**DATA SHOWN:**
##########

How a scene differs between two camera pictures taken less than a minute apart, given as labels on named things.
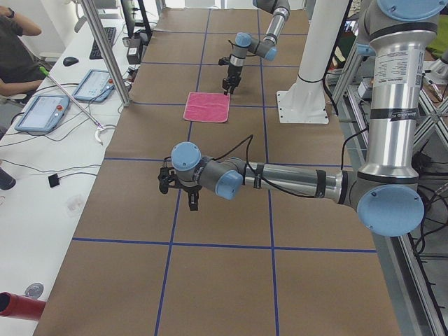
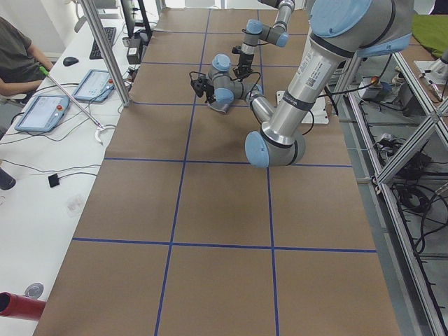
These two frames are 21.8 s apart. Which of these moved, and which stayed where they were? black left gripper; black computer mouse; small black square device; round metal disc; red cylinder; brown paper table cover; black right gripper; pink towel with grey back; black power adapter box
Moved: pink towel with grey back; black right gripper; black left gripper
Stayed: brown paper table cover; red cylinder; small black square device; black computer mouse; black power adapter box; round metal disc
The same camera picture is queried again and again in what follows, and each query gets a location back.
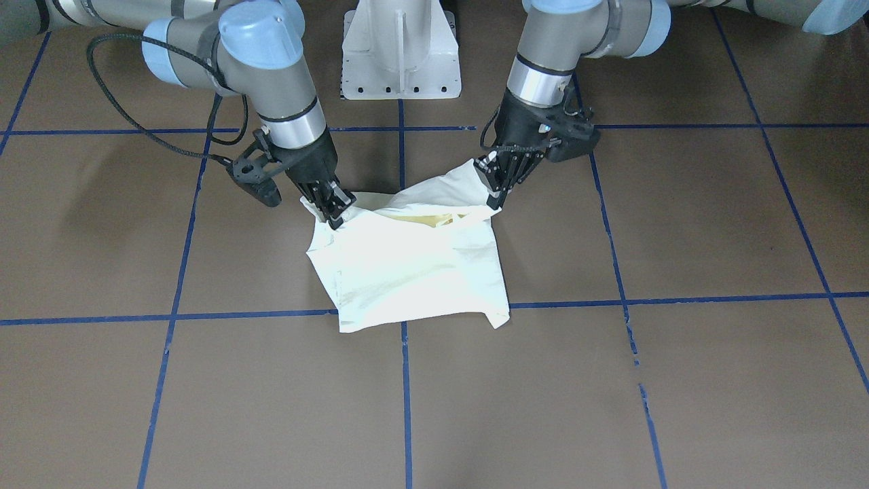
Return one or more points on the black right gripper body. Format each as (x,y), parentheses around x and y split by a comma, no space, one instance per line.
(311,162)

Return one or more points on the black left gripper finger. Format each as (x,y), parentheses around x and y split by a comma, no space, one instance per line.
(512,169)
(493,174)

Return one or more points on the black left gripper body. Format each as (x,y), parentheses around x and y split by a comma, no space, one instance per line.
(514,127)

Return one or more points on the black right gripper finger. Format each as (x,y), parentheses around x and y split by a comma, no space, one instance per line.
(337,202)
(320,208)

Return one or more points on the cream long-sleeve printed shirt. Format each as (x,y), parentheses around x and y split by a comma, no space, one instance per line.
(427,251)

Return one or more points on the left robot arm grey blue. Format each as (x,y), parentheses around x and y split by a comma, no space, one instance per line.
(557,34)

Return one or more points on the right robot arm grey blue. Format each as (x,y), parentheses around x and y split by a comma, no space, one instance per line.
(250,48)

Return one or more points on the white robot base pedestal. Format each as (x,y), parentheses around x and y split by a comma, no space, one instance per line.
(400,50)

##########

**WORK TASK:**
Please let your answer be exactly the lines from the one holding "Return one or more points on the white" through the last line of the entries above, both ends included.

**FINAL ANSWER:**
Return one or more points on the white robot base pedestal. Format each as (x,y), parentheses around x and y split by a comma, no space, one instance per line.
(400,50)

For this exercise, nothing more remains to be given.